*** RAW DATA ***
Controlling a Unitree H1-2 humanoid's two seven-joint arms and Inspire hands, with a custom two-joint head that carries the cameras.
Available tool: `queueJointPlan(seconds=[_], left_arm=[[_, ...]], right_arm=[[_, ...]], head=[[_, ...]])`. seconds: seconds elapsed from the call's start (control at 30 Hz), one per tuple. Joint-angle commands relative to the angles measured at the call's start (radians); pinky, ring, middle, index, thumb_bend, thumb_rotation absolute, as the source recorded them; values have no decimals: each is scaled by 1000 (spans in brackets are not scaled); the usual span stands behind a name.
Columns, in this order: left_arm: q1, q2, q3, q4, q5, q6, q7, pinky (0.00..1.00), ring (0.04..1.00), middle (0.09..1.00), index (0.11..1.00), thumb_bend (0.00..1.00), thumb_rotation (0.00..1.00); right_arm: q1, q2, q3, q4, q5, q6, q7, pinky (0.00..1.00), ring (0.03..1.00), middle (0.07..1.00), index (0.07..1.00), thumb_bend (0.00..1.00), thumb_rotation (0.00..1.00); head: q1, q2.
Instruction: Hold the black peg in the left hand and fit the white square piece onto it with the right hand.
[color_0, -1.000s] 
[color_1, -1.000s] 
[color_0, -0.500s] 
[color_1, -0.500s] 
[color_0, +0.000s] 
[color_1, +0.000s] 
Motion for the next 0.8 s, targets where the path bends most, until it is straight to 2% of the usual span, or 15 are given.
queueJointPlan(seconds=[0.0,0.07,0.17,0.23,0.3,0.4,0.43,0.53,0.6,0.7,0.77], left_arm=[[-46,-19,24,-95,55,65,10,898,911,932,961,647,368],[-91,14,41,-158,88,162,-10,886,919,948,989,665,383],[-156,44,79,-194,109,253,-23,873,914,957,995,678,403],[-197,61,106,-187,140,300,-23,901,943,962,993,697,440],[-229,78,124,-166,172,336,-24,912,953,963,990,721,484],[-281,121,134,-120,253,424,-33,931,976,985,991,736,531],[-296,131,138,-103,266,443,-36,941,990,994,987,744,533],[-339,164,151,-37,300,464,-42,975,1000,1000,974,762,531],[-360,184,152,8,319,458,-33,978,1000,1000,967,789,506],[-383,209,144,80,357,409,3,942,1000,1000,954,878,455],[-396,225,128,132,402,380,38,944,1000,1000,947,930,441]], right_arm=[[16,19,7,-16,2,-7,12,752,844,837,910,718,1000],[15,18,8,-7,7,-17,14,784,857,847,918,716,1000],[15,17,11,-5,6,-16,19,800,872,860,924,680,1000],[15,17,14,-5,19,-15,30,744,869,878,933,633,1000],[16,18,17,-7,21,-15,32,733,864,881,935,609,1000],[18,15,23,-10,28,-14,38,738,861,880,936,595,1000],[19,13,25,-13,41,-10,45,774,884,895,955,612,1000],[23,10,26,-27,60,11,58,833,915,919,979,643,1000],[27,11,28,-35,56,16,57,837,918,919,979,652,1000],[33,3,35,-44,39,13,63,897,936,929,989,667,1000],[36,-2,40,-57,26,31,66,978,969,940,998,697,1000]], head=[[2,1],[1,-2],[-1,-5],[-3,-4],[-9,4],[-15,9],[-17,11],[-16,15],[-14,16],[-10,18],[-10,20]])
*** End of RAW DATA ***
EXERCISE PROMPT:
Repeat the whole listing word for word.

RESPONSE TO THE EXERCISE:
Controlling a Unitree H1-2 humanoid's two seven-joint arms and Inspire hands, with a custom two-joint head that carries the cameras.
Available tool: `queueJointPlan(seconds=[_], left_arm=[[_, ...]], right_arm=[[_, ...]], head=[[_, ...]])`. seconds: seconds elapsed from the call's start (control at 30 Hz), one per tuple. Joint-angle commands relative to the angles measured at the call's start (radians); pinky, ring, middle, index, thumb_bend, thumb_rotation absolute, as the source recorded them; values have no decimals: each is scaled by 1000 (spans in brackets are not scaled); the usual span stands behind a name.
Columns, in this order: left_arm: q1, q2, q3, q4, q5, q6, q7, pinky (0.00..1.00), ring (0.04..1.00), middle (0.09..1.00), index (0.11..1.00), thumb_bend (0.00..1.00), thumb_rotation (0.00..1.00); right_arm: q1, q2, q3, q4, q5, q6, q7, pinky (0.00..1.00), ring (0.03..1.00), middle (0.07..1.00), index (0.07..1.00), thumb_bend (0.00..1.00), thumb_rotation (0.00..1.00); head: q1, q2.
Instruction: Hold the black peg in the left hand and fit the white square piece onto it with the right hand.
[color_0, -1.000s] 
[color_1, -1.000s] 
[color_0, -0.500s] 
[color_1, -0.500s] 
[color_0, +0.000s] 
[color_1, +0.000s] 
Motion for the next 0.8 s, targets where the path bends most, until it is straight to 2% of the usual span, or 15 are given.
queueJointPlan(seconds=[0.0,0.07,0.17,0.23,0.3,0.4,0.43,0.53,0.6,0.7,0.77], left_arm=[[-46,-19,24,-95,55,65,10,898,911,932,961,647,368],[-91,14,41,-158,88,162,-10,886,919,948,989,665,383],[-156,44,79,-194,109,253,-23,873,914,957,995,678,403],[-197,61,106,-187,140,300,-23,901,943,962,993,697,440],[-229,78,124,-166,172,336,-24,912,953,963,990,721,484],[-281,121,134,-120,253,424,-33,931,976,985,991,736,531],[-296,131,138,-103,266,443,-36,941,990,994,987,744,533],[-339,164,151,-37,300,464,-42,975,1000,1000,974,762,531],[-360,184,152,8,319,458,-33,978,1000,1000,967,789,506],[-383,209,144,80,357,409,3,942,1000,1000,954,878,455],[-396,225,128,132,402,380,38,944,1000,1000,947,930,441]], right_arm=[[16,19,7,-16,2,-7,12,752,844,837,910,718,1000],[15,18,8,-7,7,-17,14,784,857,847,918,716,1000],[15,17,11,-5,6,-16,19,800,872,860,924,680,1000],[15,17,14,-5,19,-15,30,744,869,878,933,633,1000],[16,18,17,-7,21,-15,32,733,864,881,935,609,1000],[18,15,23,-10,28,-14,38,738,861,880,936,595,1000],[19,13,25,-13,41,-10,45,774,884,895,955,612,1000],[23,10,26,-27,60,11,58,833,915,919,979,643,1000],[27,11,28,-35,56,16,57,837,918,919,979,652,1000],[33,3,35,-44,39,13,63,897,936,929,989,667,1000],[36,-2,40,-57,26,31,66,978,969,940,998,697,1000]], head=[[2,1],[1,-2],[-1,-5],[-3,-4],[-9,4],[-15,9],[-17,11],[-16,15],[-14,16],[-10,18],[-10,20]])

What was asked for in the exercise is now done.